Isaac de Razilly, accompanied by Claude du Mas, already sailed to Morocco in 1619, under the orders of Louis XIII who was considering a colonial venture in Morocco. He was able to reconnoiter the coast as far as Mogador. They returned to France accompanied by an envoy in the person of caid Sidi Farès, whose mission was to take back the books of Mulay Zidan.

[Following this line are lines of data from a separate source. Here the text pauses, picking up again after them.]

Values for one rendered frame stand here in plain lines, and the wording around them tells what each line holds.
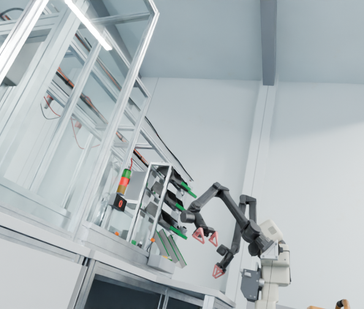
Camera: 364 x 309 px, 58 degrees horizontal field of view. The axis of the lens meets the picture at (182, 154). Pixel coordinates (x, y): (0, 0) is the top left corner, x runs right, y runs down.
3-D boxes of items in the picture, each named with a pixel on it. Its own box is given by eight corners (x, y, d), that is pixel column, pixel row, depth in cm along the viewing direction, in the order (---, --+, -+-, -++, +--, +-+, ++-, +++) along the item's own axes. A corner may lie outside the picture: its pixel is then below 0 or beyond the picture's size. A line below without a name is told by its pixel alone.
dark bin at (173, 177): (189, 191, 239) (195, 183, 240) (180, 184, 230) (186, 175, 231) (165, 176, 258) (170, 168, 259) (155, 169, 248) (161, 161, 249)
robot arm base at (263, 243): (274, 240, 188) (274, 245, 198) (263, 230, 192) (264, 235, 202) (263, 251, 187) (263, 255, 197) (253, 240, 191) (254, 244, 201)
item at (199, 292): (235, 308, 228) (236, 303, 230) (217, 297, 151) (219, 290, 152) (144, 285, 250) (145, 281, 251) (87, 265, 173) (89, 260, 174)
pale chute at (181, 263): (182, 268, 229) (187, 265, 229) (172, 264, 220) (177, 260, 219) (166, 238, 248) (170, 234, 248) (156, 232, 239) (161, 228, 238)
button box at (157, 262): (173, 274, 182) (176, 263, 185) (158, 267, 165) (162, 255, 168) (162, 271, 185) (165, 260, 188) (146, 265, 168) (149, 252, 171)
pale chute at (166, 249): (174, 264, 217) (179, 260, 217) (163, 260, 207) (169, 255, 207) (158, 232, 236) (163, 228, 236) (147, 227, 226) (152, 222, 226)
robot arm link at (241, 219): (227, 183, 227) (220, 194, 231) (212, 180, 219) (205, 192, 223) (263, 232, 195) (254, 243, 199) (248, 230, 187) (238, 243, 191)
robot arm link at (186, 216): (197, 202, 187) (190, 213, 190) (181, 199, 181) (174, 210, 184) (206, 217, 178) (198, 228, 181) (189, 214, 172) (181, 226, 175)
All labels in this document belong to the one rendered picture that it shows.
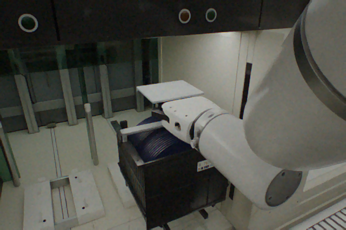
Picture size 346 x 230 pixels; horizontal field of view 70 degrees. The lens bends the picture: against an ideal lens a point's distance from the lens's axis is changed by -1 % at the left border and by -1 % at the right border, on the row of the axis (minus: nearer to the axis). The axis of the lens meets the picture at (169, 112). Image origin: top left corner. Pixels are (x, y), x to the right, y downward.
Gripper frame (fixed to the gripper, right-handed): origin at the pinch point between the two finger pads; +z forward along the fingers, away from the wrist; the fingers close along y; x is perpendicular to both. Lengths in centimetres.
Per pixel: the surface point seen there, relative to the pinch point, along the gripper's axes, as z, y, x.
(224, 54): 1.8, 15.2, 8.2
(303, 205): -9, 47, -44
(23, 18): -10.3, -25.0, 18.5
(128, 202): 9.9, -8.8, -35.6
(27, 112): 74, -36, -27
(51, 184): 29, -30, -36
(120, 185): 17.4, -9.3, -34.8
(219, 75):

In 1624, Razilly was put in charge of an embassy to the pirate harbor of Salé in Morocco, in order to again solve the affair of the library of Mulay Zidan. He was imprisoned and put under chains before being released, although he had to leave many Christian captives behind. The mission of Razilly was accompanied by the first Capuchins to establish themselves in Morocco.

As Richelieu and Père Joseph were attempting to establish a colonial policy, Razilly suggested them to occupy Mogador in Morocco in 1626. The objective was to create a base against the Sultan of Marrakesh, and asphyxiate the harbor of Safi. He departed for Salé on 20 July 1629 with a fleet composed of the ships Licorne, Saint-Louis, Griffon, Catherine, Hambourg, Sainte-Anne, Saint-Jean. He bombarded the city the Salé and destroyed 3 corsair ships, and then sent the Griffon under Treillebois to Mogador. The men of Razilly saw the fortress of Castelo Real in Mogador, and landed 100 men with wood and supplies on Mogador island, with the agreement of Richelieu. After a few days however, the Griffon reembarked the colonists, and departed to rejoin the fleet in Salé.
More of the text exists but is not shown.